Isla didn't cry. Couldn't cry. Just stared at his body through the window, feeling nothing and everything simultaneously. Relief. Grief. Rage. Loss. Freedom.
'He made me his heir.' The words came out flat. 'Everything. The company, the fortune, the family legacy. He gave it all to me. As Isla Reeves.'
'What will you do with it?' Ryder asked quietly.
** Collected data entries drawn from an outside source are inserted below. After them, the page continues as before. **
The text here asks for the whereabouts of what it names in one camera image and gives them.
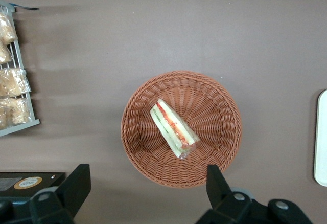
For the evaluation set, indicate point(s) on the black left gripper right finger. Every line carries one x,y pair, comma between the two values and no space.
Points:
217,188

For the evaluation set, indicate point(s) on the blue strip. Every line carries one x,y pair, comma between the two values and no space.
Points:
25,8

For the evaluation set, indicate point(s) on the brown round wicker basket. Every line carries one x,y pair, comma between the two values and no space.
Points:
212,121

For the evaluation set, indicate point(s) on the tray of packaged cookies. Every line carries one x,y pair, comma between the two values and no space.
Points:
23,126

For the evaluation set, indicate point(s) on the black appliance with yellow label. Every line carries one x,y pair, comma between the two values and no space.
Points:
48,183

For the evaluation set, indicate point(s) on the wrapped bread pack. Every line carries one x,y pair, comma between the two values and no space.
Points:
12,82
6,29
3,54
15,111

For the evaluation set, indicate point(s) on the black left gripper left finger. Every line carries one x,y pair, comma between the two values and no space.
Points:
76,185

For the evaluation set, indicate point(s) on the cream plastic tray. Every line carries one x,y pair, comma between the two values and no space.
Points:
322,137

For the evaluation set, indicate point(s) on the triangular sandwich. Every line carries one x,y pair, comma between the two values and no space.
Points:
173,126
'I don't know. I need time to think. To process. To figure out who Isla Reeves is when she's not trying to be a Thornton.' She turned into his arms, finally letting the tears come. 'Take me somewhere far from here. Somewhere we can breathe. Please.'
'Anywhere. Everywhere. As long as we're together.' He kissed her forehead. 'Let's disappear for a while. Figure out who we are without all the noise.'
They left the hospital through a side exit, avoiding the media circus still camped at the main entrance. In the car, Isla stared at her phone—dozens of missed calls from lawyers, board members, family friends. All wanting something. All demanding her attention.
She powered it off. Not yet. Not today. Today, she grieved the father who wasn't her father. The family that had tried to kill her. The life that had never really been hers.
And she chose the future. With Ryder. Building something new from the ashes of everything that had burned.